Arcutinidine, arcutinine, 及びarcutineの不斉全合成が達成された。生合成仮説に基づいたWagner–Meerwein型1,2-アルキル転位が鍵反応である
C20ジテルペノイドアルカロイド
Arcutine類(1–3)は、2001年にトリカブトより単離・構造決定されたC20ジテルペノイドアルカロイドに分類される化合物である[1]。
これらは二重に縮環したビシクロ[2.2.2]オクタン骨格や、高度に官能基化されたピロリン部位といった特徴的な構造をもつ。これまで1–3の全合成の報告はなかったが、本年3つのグループ(Qin・Sarpong・Li)より矢継ぎ早に報告された。
Qinらは、アザワッカー酸化と続くIMDAによって、連続的なピロリン部位とビシクロ[2.2.2]オクタン骨格の構築により、arcutine(2)およびarcutinidine(3)の初の全合成を達成した(図1B)[2]。
また、Sarpongらは今回紹介する論文とほぼ同時[3]に3の合成を達成した。彼らは、アクリル酸エステルとアリール基との[4+2]付加環化反応によってビシクロ[2.2.2]オクタン骨格を構築した(図1C)[4]。
一方でSarpongらは以前、hetidine骨格4を経由するarcutine類の生合成仮説を提唱している(図1D)[5]。これは、4の酸化によって生じるhetidine型カルボカチオン6が、1,2-アルキル転位によってarcutine型カルボカチオン7となり、arcutine骨格3’を与えるという主張である。DFT計算により転位後生成物8が転位前の5より2.1kcal/mol安定であることを示したが、本生合成仮説の実証には至っていなかった。
今回、上海有機化学研究所(SIOC)のLi教授は、Sarpongらの生合成仮説に基づいた合成を計画した。すなわちarcutine類(1–3)は、アニオン促進型Diels–Alder反応により構築したhetidine骨格からPrins/Wagner–Meerwein型1,2-アルキル転位により合成できると考えた(図1E)。
“Asymmetric Total Synthesis of Arcutinidine, Arcutinine, and Arcutine”
Zhou, S.; Xia, K.; Leng, X.; Li, A. J. Am. Chem. Soc. 2019 Just Accepted Manuscript
DOI: 10.1021/jacs.9b05818
論文著者の紹介
研究者:Ang Li
研究者の経歴:
2004 B.Sc. Peking University (Prof. Zhen Yang)
2009 Ph. D. The Scripps Research Institute (Prof. K. C. Nicolaou)
2010 Research fellow Institute of Chemical and Engineering Sciences (Prof. K. C. Nicolaou)

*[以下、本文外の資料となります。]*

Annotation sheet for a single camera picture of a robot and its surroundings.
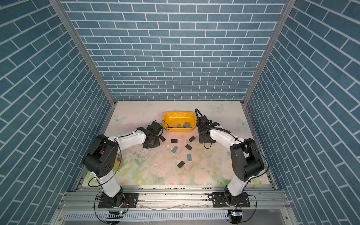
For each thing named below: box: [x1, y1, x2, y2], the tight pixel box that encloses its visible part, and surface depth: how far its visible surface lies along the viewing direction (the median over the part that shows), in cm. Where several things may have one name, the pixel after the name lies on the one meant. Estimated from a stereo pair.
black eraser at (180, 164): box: [177, 160, 186, 169], surface depth 88 cm
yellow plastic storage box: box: [163, 110, 197, 133], surface depth 110 cm
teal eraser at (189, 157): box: [187, 153, 193, 162], surface depth 93 cm
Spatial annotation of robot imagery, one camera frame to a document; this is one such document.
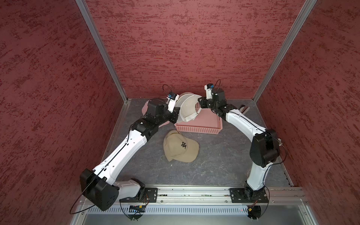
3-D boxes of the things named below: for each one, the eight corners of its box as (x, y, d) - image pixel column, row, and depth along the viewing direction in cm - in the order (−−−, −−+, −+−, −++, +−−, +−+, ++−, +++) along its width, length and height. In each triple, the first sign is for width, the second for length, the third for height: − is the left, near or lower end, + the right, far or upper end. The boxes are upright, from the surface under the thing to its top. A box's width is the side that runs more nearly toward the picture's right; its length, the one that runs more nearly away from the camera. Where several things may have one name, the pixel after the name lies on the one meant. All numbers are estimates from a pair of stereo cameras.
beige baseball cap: (163, 162, 87) (162, 157, 81) (166, 134, 100) (165, 128, 93) (198, 162, 87) (199, 157, 81) (196, 134, 100) (197, 128, 94)
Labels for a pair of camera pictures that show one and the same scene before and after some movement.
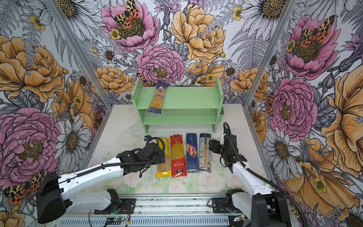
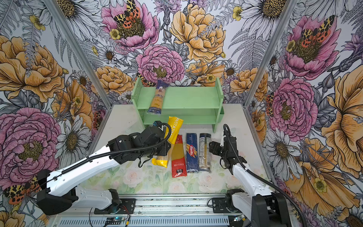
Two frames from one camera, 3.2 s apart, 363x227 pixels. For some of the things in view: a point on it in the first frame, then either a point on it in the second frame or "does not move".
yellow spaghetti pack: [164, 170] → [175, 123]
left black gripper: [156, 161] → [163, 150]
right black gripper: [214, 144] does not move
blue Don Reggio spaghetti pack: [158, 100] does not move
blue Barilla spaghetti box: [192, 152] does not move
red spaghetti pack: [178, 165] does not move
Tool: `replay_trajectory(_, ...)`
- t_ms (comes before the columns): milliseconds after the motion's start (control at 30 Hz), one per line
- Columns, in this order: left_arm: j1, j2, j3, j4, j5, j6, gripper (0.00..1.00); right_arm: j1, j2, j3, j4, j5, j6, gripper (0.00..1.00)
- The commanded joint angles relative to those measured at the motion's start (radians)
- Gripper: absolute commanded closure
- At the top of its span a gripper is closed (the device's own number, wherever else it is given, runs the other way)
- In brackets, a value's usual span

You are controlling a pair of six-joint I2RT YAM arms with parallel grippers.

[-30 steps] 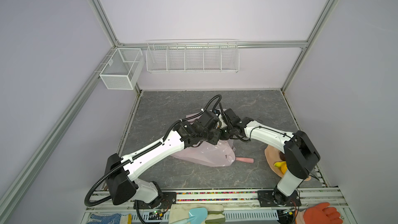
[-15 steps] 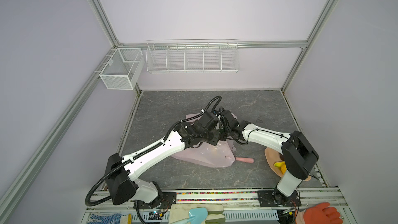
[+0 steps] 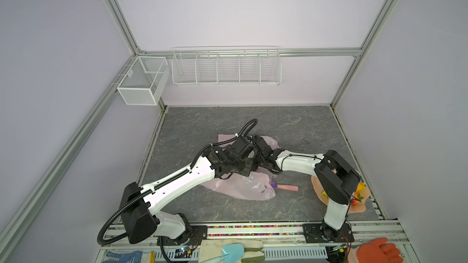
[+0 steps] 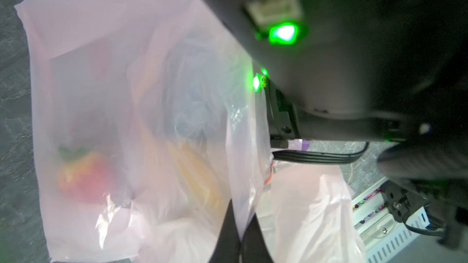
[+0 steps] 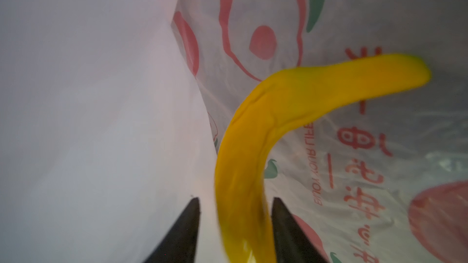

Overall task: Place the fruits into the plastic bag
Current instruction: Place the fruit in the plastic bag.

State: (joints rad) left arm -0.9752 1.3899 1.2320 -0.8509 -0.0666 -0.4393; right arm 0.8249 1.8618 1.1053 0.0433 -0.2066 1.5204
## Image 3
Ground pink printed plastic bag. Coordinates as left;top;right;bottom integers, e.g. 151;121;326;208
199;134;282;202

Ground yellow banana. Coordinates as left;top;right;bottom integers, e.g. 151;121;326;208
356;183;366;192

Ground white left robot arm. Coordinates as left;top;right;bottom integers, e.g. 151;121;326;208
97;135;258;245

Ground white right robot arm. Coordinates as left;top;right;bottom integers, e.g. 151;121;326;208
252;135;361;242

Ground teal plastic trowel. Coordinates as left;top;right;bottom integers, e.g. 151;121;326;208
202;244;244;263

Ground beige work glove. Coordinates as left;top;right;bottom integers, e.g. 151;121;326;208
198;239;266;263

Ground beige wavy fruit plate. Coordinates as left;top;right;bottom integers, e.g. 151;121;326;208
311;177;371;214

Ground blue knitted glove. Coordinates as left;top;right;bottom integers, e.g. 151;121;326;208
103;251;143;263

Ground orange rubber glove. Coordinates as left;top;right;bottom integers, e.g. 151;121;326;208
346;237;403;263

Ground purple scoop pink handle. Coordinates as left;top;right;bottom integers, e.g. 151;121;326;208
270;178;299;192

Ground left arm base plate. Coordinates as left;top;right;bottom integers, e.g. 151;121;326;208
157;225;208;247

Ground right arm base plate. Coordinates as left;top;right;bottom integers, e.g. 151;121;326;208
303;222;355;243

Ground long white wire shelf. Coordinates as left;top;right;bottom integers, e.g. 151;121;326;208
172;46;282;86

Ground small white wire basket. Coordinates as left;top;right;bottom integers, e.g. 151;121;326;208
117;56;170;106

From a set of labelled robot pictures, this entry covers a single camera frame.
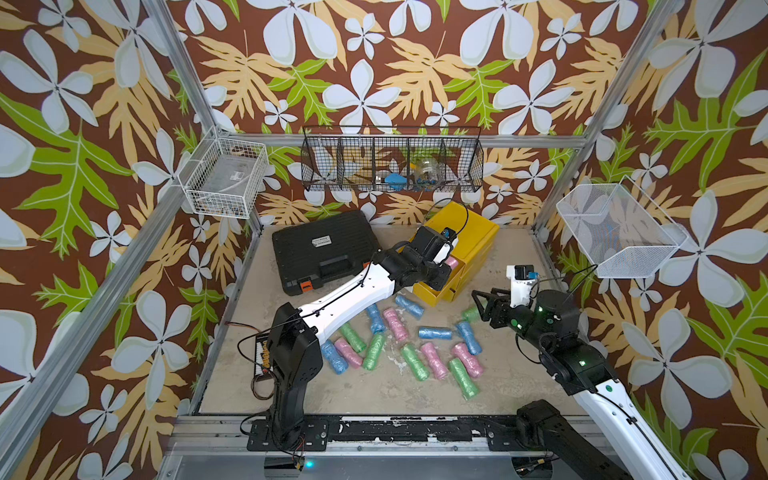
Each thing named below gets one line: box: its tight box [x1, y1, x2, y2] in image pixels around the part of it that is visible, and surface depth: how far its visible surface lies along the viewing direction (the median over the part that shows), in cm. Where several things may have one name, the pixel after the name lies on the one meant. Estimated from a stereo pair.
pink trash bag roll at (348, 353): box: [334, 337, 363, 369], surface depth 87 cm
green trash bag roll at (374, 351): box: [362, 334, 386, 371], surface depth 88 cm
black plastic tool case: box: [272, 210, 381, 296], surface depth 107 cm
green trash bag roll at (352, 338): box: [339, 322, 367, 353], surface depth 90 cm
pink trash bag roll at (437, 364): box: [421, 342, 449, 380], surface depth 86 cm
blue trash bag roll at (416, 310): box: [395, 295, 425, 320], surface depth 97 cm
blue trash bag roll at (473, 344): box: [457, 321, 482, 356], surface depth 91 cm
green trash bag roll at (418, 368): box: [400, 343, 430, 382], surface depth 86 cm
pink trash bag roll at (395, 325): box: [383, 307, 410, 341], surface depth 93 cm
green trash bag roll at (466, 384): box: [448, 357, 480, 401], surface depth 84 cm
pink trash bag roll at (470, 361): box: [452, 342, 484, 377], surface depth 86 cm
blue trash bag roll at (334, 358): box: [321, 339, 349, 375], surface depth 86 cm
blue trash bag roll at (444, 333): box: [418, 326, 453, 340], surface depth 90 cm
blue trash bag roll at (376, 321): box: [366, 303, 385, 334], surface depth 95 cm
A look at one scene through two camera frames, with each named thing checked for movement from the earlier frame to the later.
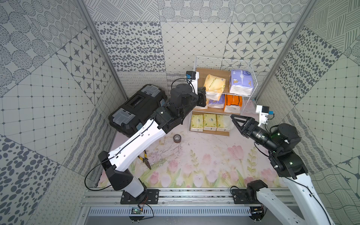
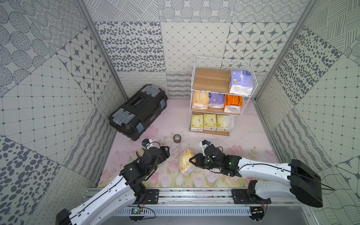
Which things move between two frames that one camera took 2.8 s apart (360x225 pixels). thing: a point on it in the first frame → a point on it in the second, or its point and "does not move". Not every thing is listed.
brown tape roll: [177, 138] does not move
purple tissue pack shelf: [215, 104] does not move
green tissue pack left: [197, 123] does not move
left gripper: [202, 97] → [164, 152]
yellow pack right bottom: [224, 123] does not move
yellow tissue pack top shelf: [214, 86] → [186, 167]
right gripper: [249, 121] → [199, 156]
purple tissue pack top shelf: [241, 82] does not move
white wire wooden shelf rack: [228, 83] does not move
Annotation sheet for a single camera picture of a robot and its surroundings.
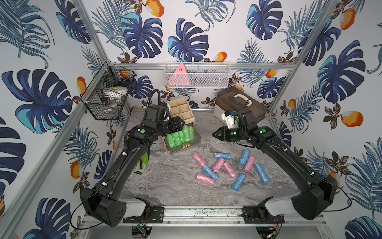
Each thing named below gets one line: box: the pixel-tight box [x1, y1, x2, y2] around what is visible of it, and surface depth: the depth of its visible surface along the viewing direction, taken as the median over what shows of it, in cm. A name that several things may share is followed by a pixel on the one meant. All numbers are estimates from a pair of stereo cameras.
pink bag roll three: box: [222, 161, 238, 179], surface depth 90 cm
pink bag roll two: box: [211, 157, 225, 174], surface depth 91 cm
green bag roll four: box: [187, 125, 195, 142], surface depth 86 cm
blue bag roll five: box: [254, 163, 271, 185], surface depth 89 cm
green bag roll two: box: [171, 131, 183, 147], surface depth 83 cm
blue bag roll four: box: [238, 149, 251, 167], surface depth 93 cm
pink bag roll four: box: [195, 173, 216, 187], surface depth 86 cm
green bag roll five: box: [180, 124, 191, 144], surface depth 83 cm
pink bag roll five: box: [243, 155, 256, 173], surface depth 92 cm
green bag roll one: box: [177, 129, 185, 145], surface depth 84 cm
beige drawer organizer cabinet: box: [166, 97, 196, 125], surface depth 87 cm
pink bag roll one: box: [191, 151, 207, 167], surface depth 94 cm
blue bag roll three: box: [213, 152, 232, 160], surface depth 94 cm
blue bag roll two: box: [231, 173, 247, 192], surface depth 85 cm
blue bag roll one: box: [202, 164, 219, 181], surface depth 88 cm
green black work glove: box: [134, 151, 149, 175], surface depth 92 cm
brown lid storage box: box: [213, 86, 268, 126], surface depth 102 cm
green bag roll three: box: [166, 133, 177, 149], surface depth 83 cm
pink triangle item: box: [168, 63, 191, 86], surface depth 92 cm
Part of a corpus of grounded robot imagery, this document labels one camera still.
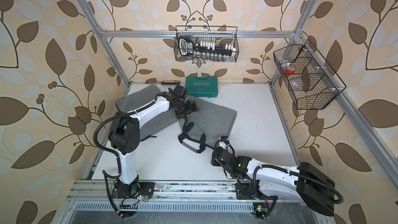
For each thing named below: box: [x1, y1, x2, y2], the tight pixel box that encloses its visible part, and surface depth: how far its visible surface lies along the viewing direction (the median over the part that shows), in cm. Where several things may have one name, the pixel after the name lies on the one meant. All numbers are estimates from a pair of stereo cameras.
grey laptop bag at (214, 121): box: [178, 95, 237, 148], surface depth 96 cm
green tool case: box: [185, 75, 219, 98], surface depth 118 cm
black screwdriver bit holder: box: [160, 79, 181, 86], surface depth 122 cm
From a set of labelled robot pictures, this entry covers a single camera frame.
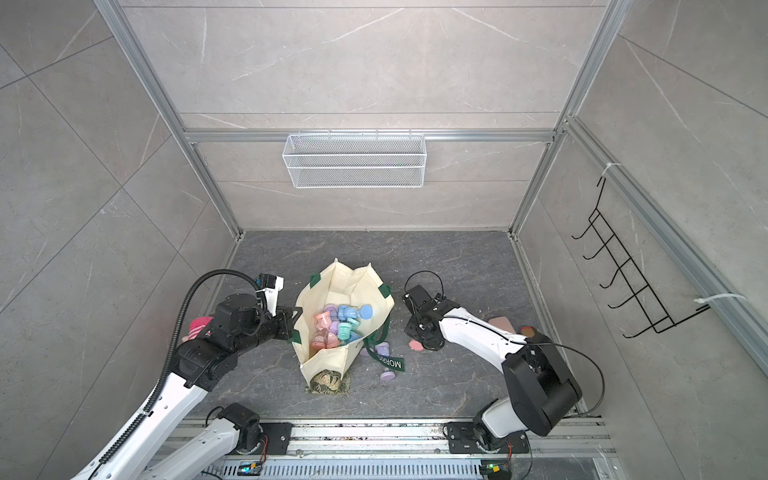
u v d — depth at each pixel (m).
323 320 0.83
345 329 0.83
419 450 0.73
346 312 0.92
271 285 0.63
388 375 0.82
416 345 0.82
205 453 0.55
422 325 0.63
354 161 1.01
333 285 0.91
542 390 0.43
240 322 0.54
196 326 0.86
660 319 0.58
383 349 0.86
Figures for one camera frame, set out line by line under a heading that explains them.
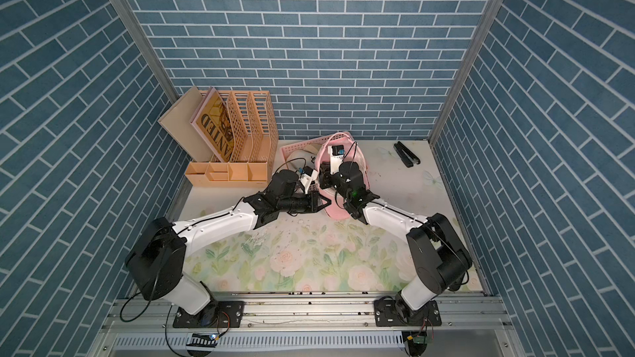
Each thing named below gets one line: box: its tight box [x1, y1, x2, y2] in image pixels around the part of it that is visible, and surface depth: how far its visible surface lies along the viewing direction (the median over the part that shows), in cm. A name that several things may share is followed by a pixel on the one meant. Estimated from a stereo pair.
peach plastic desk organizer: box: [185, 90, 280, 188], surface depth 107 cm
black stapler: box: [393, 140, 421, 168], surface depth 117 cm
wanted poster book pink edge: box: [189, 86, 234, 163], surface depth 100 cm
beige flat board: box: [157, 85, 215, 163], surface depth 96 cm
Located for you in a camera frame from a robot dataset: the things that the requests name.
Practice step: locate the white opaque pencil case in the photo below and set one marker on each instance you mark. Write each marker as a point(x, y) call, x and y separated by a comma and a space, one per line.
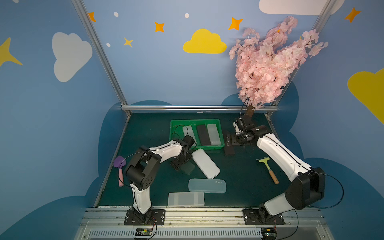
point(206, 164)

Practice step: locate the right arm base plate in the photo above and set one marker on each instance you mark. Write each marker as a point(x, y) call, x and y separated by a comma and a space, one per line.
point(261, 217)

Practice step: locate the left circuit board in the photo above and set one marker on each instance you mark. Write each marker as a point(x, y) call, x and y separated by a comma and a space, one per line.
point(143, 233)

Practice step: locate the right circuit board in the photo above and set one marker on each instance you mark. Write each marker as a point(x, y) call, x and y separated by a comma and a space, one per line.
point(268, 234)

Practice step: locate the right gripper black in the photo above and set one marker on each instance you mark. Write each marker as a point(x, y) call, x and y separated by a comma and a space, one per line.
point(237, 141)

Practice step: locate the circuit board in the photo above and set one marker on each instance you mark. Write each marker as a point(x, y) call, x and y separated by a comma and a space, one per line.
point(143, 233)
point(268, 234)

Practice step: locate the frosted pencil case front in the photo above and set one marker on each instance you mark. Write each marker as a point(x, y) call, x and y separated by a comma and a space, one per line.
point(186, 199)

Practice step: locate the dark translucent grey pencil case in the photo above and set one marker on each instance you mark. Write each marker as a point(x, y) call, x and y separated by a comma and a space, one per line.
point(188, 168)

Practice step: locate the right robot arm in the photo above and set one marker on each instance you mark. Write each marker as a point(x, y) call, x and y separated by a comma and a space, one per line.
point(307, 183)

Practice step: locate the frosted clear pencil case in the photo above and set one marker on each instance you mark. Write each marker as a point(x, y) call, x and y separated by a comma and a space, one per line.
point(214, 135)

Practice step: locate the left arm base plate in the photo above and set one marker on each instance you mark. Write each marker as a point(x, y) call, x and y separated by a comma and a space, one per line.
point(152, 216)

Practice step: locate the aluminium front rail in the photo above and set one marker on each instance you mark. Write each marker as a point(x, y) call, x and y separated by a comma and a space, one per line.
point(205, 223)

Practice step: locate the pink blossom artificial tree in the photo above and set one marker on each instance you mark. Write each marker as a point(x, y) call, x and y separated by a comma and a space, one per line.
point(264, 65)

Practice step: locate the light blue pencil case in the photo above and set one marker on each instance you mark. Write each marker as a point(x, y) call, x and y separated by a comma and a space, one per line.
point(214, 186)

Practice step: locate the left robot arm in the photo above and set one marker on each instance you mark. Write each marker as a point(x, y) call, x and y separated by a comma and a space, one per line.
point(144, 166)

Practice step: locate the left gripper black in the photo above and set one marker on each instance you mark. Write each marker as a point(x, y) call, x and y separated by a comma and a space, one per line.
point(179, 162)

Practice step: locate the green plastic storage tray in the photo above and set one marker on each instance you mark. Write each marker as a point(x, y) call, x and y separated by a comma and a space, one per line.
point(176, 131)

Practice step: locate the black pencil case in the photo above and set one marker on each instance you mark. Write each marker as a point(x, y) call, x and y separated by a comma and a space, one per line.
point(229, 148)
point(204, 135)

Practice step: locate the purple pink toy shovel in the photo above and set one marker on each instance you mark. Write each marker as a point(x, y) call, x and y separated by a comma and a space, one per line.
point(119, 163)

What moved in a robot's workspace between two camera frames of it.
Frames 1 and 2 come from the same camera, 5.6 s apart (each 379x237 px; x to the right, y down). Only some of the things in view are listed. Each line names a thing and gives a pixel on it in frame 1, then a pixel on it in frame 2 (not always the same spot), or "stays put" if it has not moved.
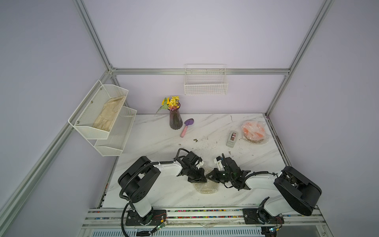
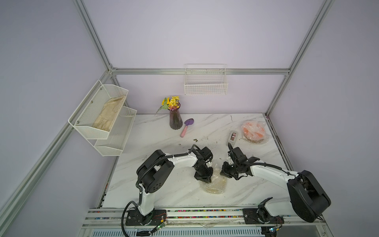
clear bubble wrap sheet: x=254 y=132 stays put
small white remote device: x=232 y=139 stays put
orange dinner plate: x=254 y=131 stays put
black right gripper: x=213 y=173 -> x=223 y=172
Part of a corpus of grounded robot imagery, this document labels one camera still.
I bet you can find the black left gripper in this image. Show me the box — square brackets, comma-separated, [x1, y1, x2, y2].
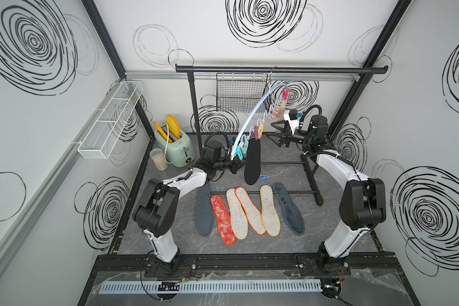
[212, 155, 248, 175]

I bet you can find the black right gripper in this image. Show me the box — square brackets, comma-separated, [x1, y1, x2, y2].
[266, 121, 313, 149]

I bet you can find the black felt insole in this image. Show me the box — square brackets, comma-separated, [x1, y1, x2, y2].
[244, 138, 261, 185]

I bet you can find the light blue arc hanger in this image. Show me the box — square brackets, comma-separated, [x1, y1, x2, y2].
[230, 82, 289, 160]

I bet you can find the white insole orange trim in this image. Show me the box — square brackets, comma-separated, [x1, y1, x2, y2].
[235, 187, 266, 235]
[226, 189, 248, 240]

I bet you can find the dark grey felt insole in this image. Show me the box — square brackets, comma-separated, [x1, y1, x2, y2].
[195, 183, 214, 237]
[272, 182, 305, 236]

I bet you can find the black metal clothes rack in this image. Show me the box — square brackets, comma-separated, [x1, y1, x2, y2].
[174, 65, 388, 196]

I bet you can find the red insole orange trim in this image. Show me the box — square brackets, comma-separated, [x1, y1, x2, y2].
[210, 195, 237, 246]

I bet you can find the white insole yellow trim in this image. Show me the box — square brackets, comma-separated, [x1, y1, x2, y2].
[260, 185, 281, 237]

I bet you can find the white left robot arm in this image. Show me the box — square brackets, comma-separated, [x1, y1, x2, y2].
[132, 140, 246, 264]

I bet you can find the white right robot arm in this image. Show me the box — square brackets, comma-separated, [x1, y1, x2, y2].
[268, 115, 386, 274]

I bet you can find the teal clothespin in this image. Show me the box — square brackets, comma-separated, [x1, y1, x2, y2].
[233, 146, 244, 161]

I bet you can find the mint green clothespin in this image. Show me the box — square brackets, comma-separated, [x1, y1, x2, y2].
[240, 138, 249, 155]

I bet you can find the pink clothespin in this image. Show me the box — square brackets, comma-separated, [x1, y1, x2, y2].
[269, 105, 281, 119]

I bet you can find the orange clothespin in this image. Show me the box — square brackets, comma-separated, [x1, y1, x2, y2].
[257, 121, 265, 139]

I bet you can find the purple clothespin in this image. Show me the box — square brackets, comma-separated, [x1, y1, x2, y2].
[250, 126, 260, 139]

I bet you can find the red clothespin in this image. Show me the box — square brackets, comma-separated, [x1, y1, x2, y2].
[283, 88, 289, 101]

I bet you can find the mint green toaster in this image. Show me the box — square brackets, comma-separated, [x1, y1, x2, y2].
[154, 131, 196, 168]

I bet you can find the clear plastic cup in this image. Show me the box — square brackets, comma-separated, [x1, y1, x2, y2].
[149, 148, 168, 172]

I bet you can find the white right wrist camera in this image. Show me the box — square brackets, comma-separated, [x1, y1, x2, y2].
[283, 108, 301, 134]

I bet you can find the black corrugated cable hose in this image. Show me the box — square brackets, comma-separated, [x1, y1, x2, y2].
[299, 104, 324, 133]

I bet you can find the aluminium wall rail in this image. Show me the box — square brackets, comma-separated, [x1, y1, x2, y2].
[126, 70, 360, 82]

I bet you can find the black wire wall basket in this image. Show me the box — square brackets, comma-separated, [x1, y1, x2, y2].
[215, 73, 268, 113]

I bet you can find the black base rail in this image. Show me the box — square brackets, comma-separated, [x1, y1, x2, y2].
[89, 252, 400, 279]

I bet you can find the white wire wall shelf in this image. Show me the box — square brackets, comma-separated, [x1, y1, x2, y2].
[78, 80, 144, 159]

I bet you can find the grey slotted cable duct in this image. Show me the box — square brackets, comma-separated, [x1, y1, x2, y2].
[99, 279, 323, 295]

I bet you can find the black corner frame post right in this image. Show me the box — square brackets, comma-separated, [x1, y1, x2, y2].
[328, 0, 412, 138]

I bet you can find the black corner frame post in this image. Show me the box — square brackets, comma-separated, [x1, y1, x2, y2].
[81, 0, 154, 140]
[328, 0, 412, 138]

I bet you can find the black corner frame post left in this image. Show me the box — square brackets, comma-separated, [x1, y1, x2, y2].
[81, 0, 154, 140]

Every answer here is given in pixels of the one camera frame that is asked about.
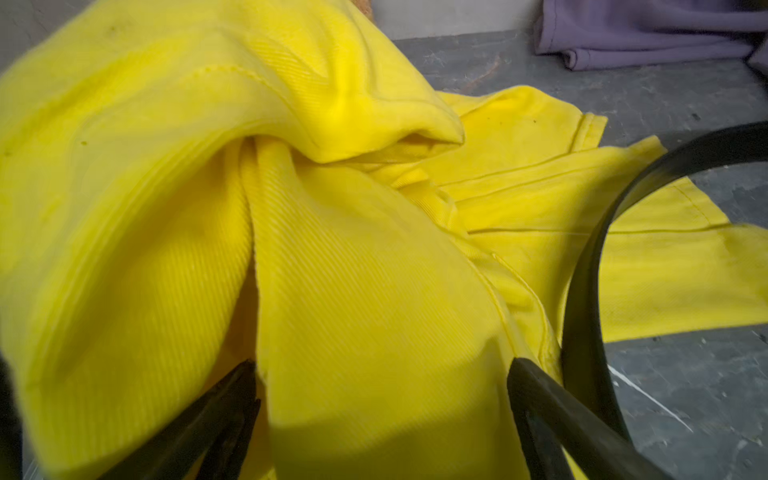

2010– Professor Shanghai Institute of Organic Chemistry, Chinese Academy of Science
研究内容:天然物の全合成研究
論文の概要
Liらはまず、容易に合成可能な9および10のDiels–Alder反応によって11を合成した(図2)。
続いて、LiHMDSを用いたエノールの生成に伴うアニオン促進型分子内Diels–Alder反応によってhetidine骨格前駆体となる12へ導いた。
このような合成戦略に基づく12に類似した骨格構築は同著者らが以前にも報告しているため参照されたい(6)。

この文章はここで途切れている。